Original topic: 多副本场景下,如何实现sum()
Taking the above image as an example, the configured number of replicas is 2; this table/partitioned table has 5 regions.
In sum(), how is it achieved that sum() = r1 + r2 + r3 + r4 + r5?
I didn’t understand, what do you want to ask? What do you mean by sum?
sum(column_name) calculates the sum of a column.
It should be summing up each TiKV first and then putting it into the TiDB server for calculation.
Operators are pushed down to each node for computation and then aggregated in TiDB.
Wouldn’t that result in data duplication? For example, with region1, it has been computed on both node-A and node-B.
It should be that only the leader can read and write at the same time, right?
First, it is important to clarify that this leader is a leader replica, not a leader node. The leader replica has complete data. The leader replicas are evenly distributed across various nodes.
So, TiDB will push down operators to each TiKV node, and after each node’s region-X leader aggregates the data, the TiDB server will summarize it. Is that correct?
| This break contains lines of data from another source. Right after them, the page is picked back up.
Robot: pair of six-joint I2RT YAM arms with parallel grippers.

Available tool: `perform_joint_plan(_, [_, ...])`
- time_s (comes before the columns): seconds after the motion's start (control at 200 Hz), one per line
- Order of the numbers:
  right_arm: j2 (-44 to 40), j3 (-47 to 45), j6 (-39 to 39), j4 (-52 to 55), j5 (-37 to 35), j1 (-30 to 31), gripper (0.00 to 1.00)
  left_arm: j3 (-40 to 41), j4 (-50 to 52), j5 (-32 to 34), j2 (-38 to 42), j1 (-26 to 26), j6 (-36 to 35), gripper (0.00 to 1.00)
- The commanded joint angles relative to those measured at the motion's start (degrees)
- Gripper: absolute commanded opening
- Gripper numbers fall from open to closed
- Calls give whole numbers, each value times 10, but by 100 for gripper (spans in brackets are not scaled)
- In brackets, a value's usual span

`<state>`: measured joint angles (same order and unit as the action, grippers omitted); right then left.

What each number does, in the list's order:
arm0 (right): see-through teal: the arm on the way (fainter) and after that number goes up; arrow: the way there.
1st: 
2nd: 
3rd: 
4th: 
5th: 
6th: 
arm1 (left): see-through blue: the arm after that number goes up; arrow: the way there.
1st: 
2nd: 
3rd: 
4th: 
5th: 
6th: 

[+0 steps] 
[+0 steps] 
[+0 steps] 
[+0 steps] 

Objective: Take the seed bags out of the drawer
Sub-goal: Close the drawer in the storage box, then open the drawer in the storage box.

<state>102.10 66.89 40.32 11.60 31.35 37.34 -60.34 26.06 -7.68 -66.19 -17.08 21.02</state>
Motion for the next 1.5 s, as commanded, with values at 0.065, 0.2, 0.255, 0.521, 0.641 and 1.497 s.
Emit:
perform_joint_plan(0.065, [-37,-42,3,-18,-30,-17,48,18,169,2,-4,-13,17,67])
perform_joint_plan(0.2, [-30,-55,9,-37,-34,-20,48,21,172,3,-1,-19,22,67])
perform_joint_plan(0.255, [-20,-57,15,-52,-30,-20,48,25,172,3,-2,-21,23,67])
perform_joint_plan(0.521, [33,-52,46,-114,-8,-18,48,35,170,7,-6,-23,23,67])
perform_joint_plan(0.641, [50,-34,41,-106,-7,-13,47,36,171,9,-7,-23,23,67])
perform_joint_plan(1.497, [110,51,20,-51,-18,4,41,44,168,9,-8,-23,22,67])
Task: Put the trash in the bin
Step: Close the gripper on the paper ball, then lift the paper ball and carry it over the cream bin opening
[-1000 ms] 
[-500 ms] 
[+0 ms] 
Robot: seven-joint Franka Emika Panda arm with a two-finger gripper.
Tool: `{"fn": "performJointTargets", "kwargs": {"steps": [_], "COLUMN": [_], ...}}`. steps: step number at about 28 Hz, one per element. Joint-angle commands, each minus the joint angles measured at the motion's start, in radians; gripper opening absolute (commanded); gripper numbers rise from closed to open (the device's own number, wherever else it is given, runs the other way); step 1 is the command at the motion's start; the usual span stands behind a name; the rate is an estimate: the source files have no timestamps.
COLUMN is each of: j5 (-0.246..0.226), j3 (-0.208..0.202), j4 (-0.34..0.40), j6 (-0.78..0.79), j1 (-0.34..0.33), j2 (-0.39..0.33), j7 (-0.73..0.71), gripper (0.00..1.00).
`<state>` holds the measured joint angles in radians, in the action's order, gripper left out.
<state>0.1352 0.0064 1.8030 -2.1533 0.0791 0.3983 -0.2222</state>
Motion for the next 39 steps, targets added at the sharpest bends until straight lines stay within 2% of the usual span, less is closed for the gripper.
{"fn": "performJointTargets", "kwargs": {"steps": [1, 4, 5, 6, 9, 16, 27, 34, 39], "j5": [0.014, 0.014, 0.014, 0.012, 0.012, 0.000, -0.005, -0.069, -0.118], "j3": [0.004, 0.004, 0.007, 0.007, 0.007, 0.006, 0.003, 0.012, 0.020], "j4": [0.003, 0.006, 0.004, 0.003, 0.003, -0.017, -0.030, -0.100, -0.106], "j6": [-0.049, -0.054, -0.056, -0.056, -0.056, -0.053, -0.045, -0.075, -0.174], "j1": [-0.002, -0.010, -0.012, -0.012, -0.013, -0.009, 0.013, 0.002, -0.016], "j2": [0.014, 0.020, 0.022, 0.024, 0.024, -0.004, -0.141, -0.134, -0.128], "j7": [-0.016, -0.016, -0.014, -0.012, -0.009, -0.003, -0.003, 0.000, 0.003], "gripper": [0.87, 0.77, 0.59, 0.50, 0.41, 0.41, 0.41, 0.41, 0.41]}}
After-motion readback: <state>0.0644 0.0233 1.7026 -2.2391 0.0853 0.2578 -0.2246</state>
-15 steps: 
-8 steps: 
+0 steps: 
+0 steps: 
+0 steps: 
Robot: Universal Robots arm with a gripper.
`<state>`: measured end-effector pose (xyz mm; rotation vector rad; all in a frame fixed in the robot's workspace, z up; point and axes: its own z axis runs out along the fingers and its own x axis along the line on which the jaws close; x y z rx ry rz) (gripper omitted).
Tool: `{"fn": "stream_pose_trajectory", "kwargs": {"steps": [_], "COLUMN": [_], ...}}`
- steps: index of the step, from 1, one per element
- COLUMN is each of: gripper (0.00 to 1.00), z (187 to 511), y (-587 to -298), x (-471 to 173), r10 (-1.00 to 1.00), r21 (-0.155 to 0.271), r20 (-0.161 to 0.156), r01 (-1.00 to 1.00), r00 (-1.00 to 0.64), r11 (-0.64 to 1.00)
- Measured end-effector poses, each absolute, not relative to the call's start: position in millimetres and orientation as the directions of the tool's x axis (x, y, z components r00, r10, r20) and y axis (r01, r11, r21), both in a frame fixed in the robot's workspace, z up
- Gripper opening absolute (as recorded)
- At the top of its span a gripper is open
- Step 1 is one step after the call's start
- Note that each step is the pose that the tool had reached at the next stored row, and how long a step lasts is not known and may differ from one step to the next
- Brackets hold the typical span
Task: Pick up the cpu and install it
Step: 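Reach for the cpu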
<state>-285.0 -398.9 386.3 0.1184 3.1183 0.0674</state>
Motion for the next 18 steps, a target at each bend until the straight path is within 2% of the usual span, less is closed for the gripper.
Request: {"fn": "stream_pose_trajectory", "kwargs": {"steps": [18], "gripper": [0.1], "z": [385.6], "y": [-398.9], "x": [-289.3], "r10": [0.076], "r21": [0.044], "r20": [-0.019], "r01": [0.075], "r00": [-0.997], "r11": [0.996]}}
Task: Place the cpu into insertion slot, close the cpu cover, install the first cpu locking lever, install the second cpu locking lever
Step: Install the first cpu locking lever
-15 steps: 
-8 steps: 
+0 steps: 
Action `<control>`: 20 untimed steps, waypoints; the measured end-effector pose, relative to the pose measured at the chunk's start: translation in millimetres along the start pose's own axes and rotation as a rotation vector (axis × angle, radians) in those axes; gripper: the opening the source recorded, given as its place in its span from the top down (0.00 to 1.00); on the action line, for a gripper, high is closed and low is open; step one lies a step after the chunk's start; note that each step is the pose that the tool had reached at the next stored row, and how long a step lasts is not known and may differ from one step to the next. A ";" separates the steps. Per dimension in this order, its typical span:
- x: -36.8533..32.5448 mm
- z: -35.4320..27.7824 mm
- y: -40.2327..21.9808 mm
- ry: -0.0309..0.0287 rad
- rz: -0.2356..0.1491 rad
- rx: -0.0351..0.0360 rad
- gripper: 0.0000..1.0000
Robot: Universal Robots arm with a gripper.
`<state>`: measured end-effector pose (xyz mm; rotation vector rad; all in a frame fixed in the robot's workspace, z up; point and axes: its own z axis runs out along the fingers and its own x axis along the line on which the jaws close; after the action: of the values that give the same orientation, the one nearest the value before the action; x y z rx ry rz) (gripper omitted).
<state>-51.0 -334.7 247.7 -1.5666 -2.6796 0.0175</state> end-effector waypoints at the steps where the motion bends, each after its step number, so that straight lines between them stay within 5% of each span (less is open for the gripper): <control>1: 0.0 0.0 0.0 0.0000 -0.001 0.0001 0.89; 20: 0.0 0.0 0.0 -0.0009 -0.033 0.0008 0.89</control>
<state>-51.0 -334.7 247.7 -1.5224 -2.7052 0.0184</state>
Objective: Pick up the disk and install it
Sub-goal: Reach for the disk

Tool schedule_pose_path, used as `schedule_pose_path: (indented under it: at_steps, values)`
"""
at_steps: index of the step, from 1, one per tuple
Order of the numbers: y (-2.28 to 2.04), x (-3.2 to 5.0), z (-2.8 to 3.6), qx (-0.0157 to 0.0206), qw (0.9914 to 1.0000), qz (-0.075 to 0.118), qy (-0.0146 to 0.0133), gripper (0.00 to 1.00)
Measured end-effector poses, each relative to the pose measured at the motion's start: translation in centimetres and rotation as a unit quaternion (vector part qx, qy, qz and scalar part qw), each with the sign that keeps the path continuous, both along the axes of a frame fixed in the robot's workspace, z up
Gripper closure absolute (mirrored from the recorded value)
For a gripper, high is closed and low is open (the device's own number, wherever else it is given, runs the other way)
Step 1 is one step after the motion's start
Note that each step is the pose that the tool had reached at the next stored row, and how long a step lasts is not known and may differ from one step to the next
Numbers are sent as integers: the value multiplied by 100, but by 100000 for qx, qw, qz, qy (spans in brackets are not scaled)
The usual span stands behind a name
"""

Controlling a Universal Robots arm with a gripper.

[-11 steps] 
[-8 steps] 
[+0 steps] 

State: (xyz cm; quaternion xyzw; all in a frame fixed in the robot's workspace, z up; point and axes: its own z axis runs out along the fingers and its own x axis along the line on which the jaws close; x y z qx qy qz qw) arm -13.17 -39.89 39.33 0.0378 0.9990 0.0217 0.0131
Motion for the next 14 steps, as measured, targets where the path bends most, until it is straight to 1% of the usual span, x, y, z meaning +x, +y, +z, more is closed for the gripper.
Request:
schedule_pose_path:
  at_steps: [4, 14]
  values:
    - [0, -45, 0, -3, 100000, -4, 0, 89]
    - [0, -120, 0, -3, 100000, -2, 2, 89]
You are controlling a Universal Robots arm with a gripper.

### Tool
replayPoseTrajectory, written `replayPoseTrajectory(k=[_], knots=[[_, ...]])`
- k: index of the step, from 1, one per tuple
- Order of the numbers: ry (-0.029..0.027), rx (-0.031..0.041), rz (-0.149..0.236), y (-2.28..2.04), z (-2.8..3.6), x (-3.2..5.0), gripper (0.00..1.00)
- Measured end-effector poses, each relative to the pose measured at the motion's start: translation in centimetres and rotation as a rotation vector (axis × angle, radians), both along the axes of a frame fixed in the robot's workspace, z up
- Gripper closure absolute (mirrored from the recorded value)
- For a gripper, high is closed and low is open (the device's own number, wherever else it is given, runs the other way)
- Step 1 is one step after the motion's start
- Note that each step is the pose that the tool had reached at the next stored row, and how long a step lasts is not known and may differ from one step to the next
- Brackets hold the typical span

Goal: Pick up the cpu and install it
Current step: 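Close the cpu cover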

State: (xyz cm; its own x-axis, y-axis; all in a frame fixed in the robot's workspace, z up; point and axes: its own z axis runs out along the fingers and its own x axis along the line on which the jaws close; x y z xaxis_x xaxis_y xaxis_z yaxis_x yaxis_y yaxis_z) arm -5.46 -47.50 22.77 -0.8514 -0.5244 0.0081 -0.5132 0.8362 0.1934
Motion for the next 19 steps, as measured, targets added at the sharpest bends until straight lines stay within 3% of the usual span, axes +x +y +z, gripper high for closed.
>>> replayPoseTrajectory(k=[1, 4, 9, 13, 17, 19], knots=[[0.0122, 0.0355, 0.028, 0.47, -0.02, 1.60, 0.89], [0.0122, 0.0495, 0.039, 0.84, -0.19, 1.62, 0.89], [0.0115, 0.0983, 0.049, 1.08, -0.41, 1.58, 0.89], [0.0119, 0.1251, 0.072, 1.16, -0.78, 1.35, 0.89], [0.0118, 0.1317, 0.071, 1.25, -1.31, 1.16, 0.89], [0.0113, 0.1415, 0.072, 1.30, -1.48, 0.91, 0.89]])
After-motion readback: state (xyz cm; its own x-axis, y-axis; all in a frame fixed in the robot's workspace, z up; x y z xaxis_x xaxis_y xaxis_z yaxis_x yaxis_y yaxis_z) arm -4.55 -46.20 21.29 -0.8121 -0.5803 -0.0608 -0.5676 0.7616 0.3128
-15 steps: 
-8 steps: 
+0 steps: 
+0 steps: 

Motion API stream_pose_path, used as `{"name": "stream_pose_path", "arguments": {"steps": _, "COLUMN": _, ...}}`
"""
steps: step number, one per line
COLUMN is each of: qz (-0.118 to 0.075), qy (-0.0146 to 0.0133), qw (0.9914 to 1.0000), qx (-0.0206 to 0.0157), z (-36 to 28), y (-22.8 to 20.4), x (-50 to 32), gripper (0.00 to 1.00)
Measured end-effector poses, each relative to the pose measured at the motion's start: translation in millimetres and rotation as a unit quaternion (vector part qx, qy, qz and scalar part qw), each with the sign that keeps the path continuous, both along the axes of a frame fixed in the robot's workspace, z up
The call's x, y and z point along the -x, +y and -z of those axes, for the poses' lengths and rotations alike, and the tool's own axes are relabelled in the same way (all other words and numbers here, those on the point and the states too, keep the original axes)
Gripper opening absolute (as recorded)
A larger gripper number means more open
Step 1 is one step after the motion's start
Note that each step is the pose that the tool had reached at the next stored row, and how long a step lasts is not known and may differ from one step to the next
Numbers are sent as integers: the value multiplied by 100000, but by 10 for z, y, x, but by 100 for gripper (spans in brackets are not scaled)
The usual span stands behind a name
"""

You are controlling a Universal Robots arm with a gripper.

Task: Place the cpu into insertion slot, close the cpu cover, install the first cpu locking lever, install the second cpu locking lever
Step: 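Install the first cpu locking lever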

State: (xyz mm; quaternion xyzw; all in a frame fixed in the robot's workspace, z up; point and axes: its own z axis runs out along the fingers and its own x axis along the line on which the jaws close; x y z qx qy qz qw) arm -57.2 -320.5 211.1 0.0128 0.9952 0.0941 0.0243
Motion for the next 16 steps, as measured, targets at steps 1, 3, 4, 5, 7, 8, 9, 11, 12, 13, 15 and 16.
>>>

Additionally, TiFlash regions are only identified as learners, so how is that achieved?
What I understand is that, like TiKV, it is divided into primary and secondary replicas. The primary replica is responsible for read and write operations, while the secondary replica performs asynchronous replication.
Consistency
TiFlash provides the same snapshot isolation support as TiKV and ensures that the latest data can be read (ensuring that previously written data can be read). This consistency is achieved through replication progress verification.
Each time a read request is received, the Region replica in TiFlash will initiate a progress check with the Leader replica (a very lightweight RPC request). The read response is only given when the progress ensures that the data covered by the read request timestamp is included.
Skeptical.
This replication mechanism also inherits TiKV’s automatic load balancing and high availability: it does not rely on additional replication pipelines but directly receives data transmission from TiKV in a many-to-many manner; as long as the data in TiKV is not lost, the TiFlash replicas can be restored at any time.
The above statement should indicate that TiFlash’s regions are all synchronized from TiKV. In this case, the regions in each TiFlash actually have no identity differences.
I usually set TiFlash to a single replica, so I don’t pay much attention to operations under multiple replicas for TiFlash.
This topic was automatically closed 60 days after the last reply. New replies are no longer allowed.